Занятие 1. Филогенетические деревья.

Для построения дерева были отобраны следующие бактерии.

Название
Мнемоника
Clostridium tetani
Столбнячная палочка
CLOTE
Clostridium botulinum
Ботулина
CLOBA
Listeria monocytogenes serovar 1/2a
Листерия
LISMO
Staphylococcus aureus
Золотистый стафилококк
STAAR
Enterococcus faecalis
Энтерококк фекальный
ENTFA
Bacillus anthracis
Бацилла антракса
BACAN
Geobacillus kaustophilus
GEOKA

Скобочная формула дерева ((CLOTE,СLOBA),(ENTFA,((BAСAN,GEOKA,LISMO),STAAR)));

Изображение дерева

Данное дерево содержит 3 нетривиальные ветви.

  1. {CLOTE,CLOBA} vs  {ENTFA,BACAN,GEOKA,LISMO,STAAR}
  2. {BACAN,GEOKA,LISMO,STAAR} vs {CLOTE,CLOBA,ENTFA}
  3. {BACAN,GEOKA,LISMO}vs {CLOTE,CLOBA,ENTFA,STAAR}

Занятие 2. Реконструкция филогении.

Clostridium tetani

Terrabacteria group; Firmicutes; Clostridia; Clostridiales; Clostridiaceae; Clostridium

Clostridium botulinum

Terrabacteria group; Firmicutes; Clostridia; Clostridiales; Clostridiaceae; Clostridium

Listeria monocytogenes serovar 1/2a  

Terrabacteria group; Firmicutes; Bacilli; Bacillales; Listeriaceae; Listeria; Listeria monocytogenes

Staphylococcus aureus

Terrabacteria group; Firmicutes; Bacilli; Bacillales; Staphylococcaceae; Staphylococcus

Enterococcus faecalis

Terrabacteria group; Firmicutes; Bacilli; Lactobacillales; Enterococcaceae; Enterococcus

Bacillus anthracis

Terrabacteria group; Firmicutes; Bacilli; Bacillales; Bacillaceae;Bacillus

Geobacillus kaustophilus

Terrabacteria group; Firmicutes; Bacilli; Bacillales; Bacillaceae; Geobacillus; Geobacillus thermoleovorans group

Соотнесем эти данные с данными о нетривиальных ветвях.
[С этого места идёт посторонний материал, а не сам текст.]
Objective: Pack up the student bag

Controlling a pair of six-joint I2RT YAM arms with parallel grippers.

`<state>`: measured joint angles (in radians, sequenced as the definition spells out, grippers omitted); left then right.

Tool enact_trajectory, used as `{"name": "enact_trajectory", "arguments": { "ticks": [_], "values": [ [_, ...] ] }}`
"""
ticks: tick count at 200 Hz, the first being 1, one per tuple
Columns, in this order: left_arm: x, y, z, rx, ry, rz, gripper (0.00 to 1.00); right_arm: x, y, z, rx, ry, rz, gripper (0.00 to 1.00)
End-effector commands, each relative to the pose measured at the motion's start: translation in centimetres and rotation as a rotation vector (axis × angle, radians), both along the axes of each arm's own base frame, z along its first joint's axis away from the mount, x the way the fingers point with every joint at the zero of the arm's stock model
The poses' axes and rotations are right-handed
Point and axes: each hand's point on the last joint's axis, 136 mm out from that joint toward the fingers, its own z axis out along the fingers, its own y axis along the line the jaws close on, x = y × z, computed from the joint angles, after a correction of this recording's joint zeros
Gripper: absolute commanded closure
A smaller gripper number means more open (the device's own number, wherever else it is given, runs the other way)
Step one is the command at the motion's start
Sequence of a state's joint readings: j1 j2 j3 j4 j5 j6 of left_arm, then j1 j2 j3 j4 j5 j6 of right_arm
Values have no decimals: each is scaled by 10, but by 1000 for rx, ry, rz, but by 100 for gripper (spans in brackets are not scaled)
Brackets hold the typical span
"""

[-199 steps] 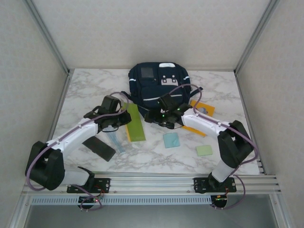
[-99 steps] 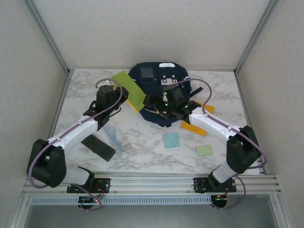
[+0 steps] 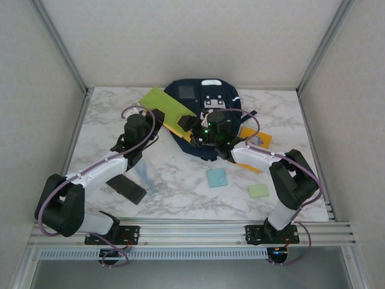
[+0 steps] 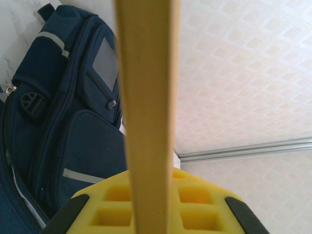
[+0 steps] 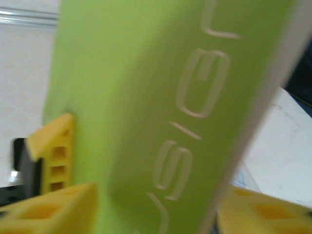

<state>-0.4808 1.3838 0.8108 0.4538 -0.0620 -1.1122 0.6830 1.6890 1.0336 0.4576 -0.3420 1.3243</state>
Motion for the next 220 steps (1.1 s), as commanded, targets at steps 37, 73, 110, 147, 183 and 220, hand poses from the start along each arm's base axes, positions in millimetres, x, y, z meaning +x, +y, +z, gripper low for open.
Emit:
{"name": "enact_trajectory", "arguments": {
  "ticks": [37,73,110,147,183,220],
  "values": [
    [7,-21,6,37,-7,-83,76,7,-31,7,-36,-41,-69,100],
    [11,-42,-11,234,7,-227,24,9,-106,-1,-213,-53,-176,100],
    [13,-85,-23,490,-31,-483,25,2,-202,-11,-433,-23,-298,100],
    [14,-136,-43,753,-116,-768,33,-11,-277,-13,-605,14,-403,100],
    [10,-170,-83,960,-92,-1049,35,-21,-325,-9,-672,28,-499,100],
    [8,-191,-117,1096,-64,-1242,34,-29,-364,1,-686,40,-593,100]
  ]
}}
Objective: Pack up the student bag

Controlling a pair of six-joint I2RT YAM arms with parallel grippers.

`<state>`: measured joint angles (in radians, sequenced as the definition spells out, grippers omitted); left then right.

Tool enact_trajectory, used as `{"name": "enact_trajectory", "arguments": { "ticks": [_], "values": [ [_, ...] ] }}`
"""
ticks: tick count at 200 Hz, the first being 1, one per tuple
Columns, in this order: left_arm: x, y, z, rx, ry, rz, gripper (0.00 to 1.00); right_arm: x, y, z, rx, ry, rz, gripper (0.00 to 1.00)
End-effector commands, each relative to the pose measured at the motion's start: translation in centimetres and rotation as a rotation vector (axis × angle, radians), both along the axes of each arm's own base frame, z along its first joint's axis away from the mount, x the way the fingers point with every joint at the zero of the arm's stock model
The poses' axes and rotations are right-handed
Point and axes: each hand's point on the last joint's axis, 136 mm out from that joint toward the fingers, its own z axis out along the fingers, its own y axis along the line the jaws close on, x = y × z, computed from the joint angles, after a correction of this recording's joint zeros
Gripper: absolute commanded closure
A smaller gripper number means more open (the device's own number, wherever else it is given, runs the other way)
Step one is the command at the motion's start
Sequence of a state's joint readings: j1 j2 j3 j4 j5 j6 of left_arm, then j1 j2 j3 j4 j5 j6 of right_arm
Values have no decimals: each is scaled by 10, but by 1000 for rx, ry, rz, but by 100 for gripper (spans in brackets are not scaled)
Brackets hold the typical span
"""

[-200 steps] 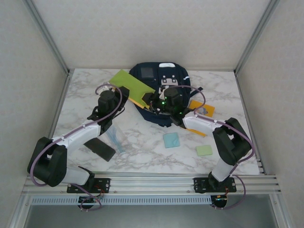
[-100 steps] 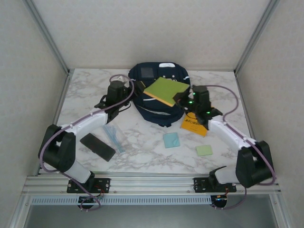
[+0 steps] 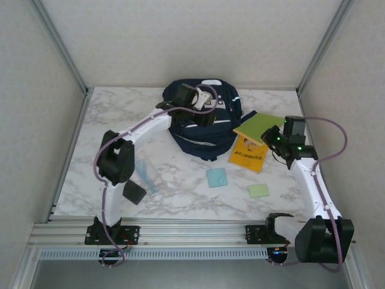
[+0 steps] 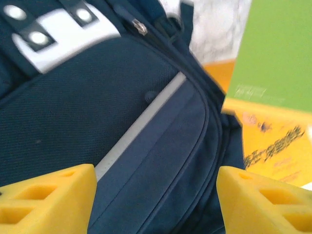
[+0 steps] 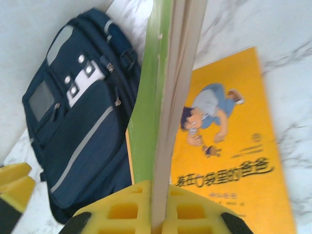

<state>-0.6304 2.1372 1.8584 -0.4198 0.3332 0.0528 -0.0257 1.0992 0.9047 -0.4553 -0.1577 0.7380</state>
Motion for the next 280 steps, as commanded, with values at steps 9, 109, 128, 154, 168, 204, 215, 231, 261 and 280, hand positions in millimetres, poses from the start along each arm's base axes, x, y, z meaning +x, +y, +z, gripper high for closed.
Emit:
{"name": "enact_trajectory", "arguments": {
  "ticks": [9,109,128,154,168,204,215,231,261,280],
  "values": [
    [-27,-1,-43,216,79,-221,34,-11,-26,15,-52,-39,-34,100],
    [-18,14,-126,508,67,-248,34,-18,-39,16,21,-82,-84,100],
    [-14,14,-134,519,59,-244,40,-16,-38,18,26,-88,-81,100],
    [-7,12,-136,519,34,-227,79,-16,-37,21,30,-96,-78,100],
    [-1,10,-127,496,17,-203,100,-16,-37,22,29,-99,-79,100],
    [17,2,-54,266,34,-67,100,-21,-40,27,10,-100,-90,100],
    [19,0,-24,181,40,-36,100,-23,-42,31,-1,-104,-99,100],
    [21,-1,15,82,41,-6,100,-24,-43,36,-9,-115,-106,100],
    [31,0,63,-65,78,48,100,-19,-25,40,103,-148,-48,100],
    [40,3,79,-125,92,74,100,-13,-10,37,213,-169,-22,100]
  ]
}}
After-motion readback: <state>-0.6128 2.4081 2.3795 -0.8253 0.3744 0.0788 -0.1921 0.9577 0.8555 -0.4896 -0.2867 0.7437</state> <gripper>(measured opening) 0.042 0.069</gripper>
Ветви, отделяющие определенный таксон представлены на рисунке.

    • Ветвь {CLOTE,CLOBA} vs  {ENTFA,BACAN,GEOKA,LISMO,STAAR} отделяет класс Clostridia от класса Bacilli
    • Ветвь {BACAN,GEOKA,LISMO,STAAR} vs {CLOTE,CLOBA,ENTFA} отделяет отряд Bacillales от других таксонов
  • Следующей задачей была реконструкция филогенетического дерева по белку .Для реконструкции филогении были выбраны последовательности (из базы Uniprot) рибосомного белка S4 ( мнемоника RS4). Программой Muscle в JalView было построено их выравнивание.
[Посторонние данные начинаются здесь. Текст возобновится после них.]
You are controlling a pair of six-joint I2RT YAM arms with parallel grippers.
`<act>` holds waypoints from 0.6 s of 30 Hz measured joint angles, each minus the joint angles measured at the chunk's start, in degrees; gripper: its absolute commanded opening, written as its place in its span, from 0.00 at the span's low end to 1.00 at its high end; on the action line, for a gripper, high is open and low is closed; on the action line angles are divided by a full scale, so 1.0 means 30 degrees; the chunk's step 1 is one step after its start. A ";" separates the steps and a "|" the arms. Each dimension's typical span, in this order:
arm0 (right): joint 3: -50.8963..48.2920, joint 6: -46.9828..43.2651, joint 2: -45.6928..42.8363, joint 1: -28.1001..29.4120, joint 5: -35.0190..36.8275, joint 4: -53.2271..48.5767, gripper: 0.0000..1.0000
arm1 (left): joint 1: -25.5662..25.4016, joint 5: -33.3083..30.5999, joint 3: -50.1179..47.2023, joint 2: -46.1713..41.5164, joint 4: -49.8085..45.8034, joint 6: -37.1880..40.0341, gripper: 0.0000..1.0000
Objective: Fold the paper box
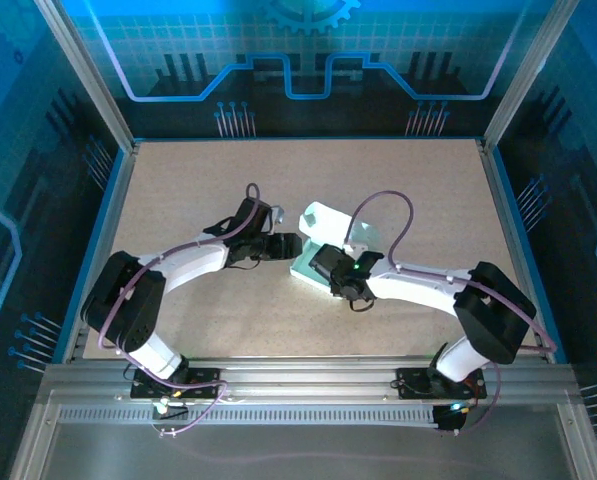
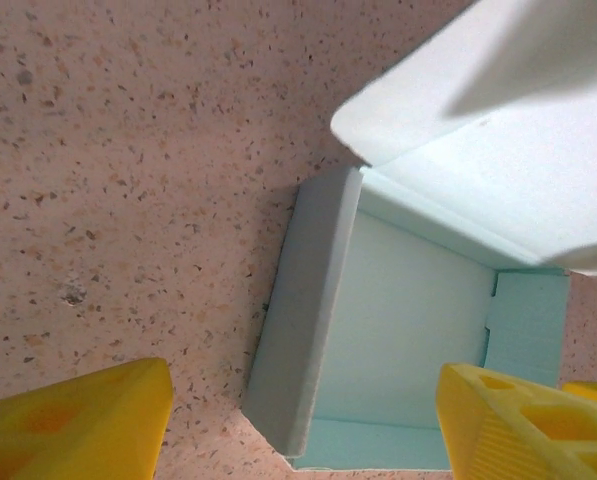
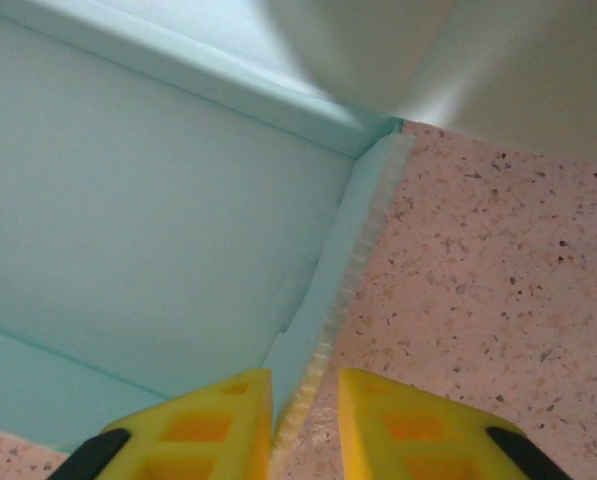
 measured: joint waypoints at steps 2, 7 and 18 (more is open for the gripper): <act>0.0036 -0.0284 0.0219 -0.0182 -0.0109 0.0175 0.23 | 0.0066 -0.0124 -0.0058 -0.0153 0.0066 0.0000 0.71; 0.0372 -0.1719 0.0663 -0.0554 -0.0175 0.0459 0.20 | 0.0146 -0.0284 -0.0270 -0.0270 0.0087 0.0000 0.72; 0.1545 -0.6382 0.1734 -0.2535 -0.0874 0.1297 0.20 | 0.0204 -0.0619 -0.0991 -0.1428 0.0146 -0.0204 0.72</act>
Методом "Neighbor Joining Using % Identity" было реконструировано филогенетическое дерево (ссылка на дерево в Newick-формате). 

Ссылка на проект JalView 

Полученное дерево открыли в программе Mega (с сохранением длин ветвей и без). Изображение дерева представлено ниже.
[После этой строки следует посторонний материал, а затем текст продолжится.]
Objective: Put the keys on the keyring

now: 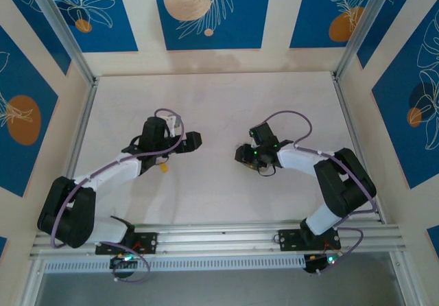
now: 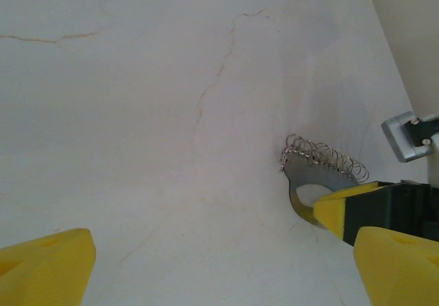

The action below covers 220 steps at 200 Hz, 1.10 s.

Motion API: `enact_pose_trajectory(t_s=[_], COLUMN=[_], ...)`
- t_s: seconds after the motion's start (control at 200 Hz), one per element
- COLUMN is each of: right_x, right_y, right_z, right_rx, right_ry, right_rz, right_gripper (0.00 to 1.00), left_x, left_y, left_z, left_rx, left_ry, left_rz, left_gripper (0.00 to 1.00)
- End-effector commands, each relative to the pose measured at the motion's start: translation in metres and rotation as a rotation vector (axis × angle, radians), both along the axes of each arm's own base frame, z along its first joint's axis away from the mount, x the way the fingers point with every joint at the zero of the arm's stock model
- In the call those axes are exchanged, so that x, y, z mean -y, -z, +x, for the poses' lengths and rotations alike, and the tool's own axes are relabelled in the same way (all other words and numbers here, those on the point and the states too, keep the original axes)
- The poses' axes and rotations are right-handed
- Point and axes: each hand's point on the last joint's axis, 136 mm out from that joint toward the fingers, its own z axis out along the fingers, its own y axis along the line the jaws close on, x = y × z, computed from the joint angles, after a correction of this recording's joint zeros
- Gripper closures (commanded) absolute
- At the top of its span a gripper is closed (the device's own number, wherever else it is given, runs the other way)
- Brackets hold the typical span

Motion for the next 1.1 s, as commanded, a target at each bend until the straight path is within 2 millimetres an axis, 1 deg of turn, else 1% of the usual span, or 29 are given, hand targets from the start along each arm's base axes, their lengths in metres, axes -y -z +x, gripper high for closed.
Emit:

В данном случаем имеем четыре нетривиальные ветви:
({CLOBA,CLOTE}vs {LISMO,STAAR,BACAN,GEOKA,ENTFA})
({LISMO,STAAR,GEOKA,BACAN} vs {ENTFA,CLOBA,CLOTE})
({STAAR,GEOKA,BACAN} vs {LISMO,ENTFA,CLOBA,CLOTE})
({GEOKA,BACAN} vs { STAAR,LISMO,ENTFA,CLOBA,CLOTE})

При сравнении топологий деревьев  замечаем, что за исключением последней ({BACAN,GEOKA,LISMO}vs {CLOTE,CLOBA,ENTFA,STAAR}) нетривиальные ветви одинаковы; появляется новая ветвь ({STAAR,GEOKA,BACAN} vs {LISMO,ENTFA,CLOBA,CLOTE}).